- [Directions for this task] How does the data below read from its first line through the line containing "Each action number"? Print those lines exactly.

- [Information supplied]
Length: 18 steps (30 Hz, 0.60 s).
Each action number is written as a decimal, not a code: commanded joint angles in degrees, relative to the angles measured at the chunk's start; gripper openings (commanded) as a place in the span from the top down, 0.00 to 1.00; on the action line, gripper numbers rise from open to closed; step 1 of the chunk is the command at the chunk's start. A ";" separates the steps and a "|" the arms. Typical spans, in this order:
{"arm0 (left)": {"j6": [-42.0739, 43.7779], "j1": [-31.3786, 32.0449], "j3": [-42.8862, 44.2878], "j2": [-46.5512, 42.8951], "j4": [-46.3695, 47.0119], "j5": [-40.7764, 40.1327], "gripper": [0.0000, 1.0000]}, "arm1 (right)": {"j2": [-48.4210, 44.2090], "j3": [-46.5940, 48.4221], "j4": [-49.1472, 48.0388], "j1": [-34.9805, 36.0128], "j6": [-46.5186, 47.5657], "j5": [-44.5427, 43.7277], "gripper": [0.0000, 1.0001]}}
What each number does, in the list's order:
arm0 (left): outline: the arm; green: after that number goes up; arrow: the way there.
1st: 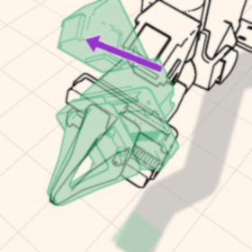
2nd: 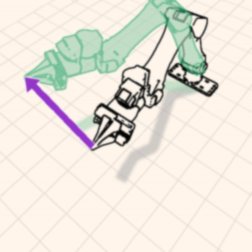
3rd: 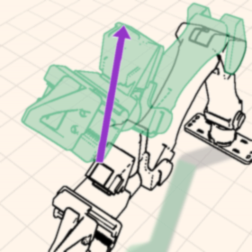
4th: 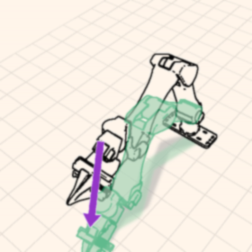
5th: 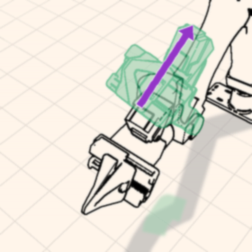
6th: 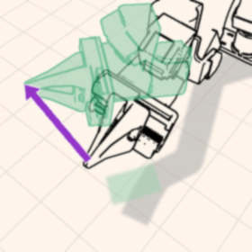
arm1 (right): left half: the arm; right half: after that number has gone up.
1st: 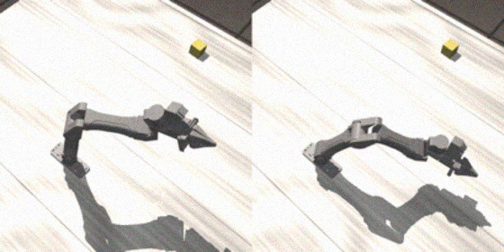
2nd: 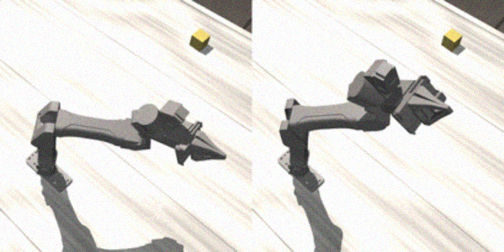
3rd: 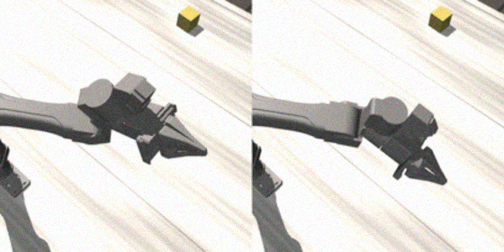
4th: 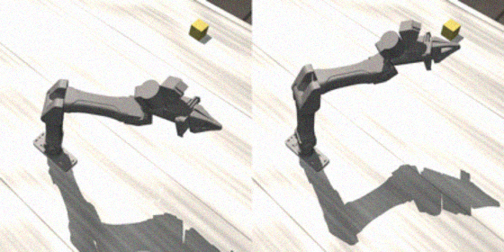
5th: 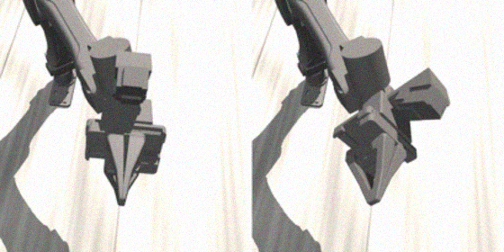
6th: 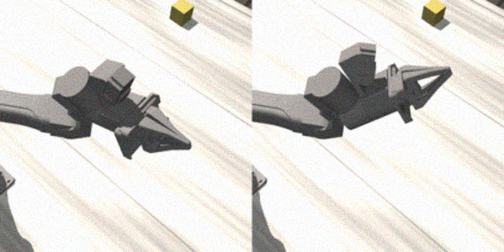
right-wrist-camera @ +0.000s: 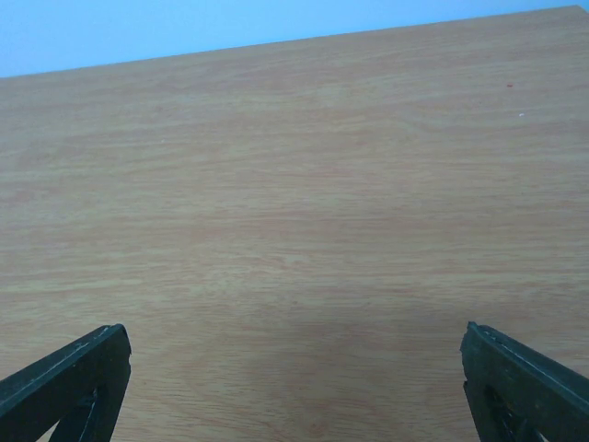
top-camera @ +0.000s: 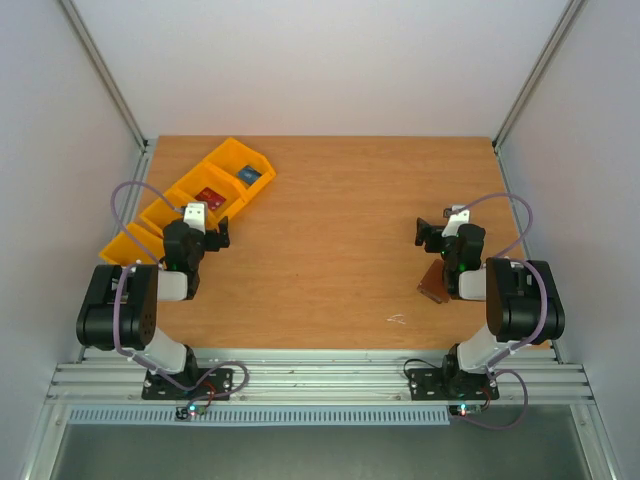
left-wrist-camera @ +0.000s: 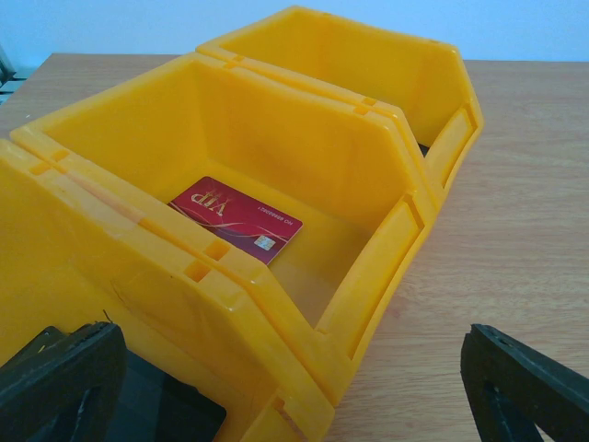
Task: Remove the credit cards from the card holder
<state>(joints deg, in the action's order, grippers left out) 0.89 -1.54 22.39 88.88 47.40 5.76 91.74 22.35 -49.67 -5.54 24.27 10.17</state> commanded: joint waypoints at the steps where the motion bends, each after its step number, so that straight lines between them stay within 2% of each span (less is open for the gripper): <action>1: 0.43 -0.04 0.71 0.45 3.76 -0.20 0.01 | -5.44 -1.99 -1.50 -0.17 -1.17 -5.09 0.02; 4: 0.43 -0.04 0.66 0.46 3.76 -0.25 0.01 | -13.18 -4.44 1.08 -0.17 -2.76 -9.77 0.02; 8: 0.51 0.04 0.48 0.44 4.13 -0.06 0.01 | -26.78 -1.59 12.15 -0.17 -7.20 -12.84 0.01; 11: 1.11 -0.02 -1.23 -2.83 4.99 2.15 0.01 | -32.78 9.73 34.63 -0.17 -12.66 -13.06 0.02; 12: 1.13 -0.04 -1.82 -5.97 3.94 2.52 0.01 | -32.99 14.21 46.48 -0.17 -13.80 -12.64 0.02; 15: 1.37 -0.04 -1.73 -15.40 -3.59 3.83 0.01 | -30.02 27.89 70.16 -0.17 -15.60 -13.09 0.01; 18: 1.19 -0.13 1.28 -23.86 -12.64 3.34 0.00 | -27.06 37.38 86.22 -0.17 -17.89 -18.62 0.02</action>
<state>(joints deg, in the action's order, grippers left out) 1.15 -1.54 20.64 73.95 41.93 8.25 61.95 50.65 2.83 -5.52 11.77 -2.11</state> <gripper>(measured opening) 0.994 0.985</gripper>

- [Exercise response]
Length: 18 steps (30 Hz, 0.60 s).
Each action number is written as a decimal, not a code: commanded joint angles in degrees, relative to the angles measured at the chunk's start; gripper openings (commanded) as a place in the span from the top down, 0.00 to 1.00; on the action line, gripper numbers rise from open to closed; step 1 of the chunk is the command at the chunk's start. A ";" separates the steps and a "|" the arms. Typical spans, in this order:

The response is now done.